Protein tyrosine kinase 6 (PTK6) has shown important cancer-promoting effects in a variety of cancer types. Nonetheless, its vital role in cervical cancer has not been completely elucidated. The present study sought to address whether PTK6 is involved in the malignant progression of cervical cancer via its interaction with GRB2-associated binding 1 (GAB1). Western blotting was used to examine PTK6 and GAB1 expression levels. Cell Counting Kit-8, Transwell, wound healing, and terminal deoxynucleotidyl-transferase-mediated dUTP nick end labeling assays were performed to estimate the corresponding proliferative, migratory, invasive, and apoptotic abilities of the cells. Co-immunoprecipitation (Co-IP) assays confirmed binding of PTK6 to GAB1. The results revealed that the expression levels of PTK6 and GAB1 were markedly increased in cervical cancer cell lines compared with those noted in normal cervical epithelial cells. The cell proliferative, invasive, and migratory activities of cervical cancer cells were reduced in the absence of PTK6 expression, whereas the induction of apoptosis was aggravated under these conditions.
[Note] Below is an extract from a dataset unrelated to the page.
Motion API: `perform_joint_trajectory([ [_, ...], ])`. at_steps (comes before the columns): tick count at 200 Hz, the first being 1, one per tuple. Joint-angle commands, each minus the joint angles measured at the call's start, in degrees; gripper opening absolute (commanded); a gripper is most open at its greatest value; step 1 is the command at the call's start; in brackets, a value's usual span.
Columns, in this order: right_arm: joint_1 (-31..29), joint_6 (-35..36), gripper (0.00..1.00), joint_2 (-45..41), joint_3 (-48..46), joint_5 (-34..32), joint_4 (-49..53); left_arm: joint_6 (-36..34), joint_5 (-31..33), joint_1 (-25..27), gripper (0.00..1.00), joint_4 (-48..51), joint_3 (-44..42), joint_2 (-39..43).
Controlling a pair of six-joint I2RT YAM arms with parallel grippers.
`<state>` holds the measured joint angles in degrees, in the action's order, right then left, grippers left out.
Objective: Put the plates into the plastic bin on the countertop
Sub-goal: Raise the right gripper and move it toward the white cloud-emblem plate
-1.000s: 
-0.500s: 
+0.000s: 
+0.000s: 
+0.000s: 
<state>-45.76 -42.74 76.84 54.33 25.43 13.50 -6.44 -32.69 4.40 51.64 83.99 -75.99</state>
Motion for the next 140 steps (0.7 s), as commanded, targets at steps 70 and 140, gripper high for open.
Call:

The results of the Co-IP assay indicated that PTK6 expression was positively associated with GAB1. In addition, the suppressive effect of PTK6 silencing on the malignant phenotypes of cervical cancer cells was reversed following overexpression of GAB1. In summary, the present study indicated that knockdown of PTK6 expression protected against the malignant progression of cervical cancer, while overexpression of GAB1 counteracted the inhibitory effects of PTK6 knockdown on cervical cancer cells.

Automated summary

The study demonstrates the significant role of Protein tyrosine kinase 6 (PTK6) in the malignant progression of cervical cancer, particularly through its interaction with GRB2-associated binding 1 (GAB1).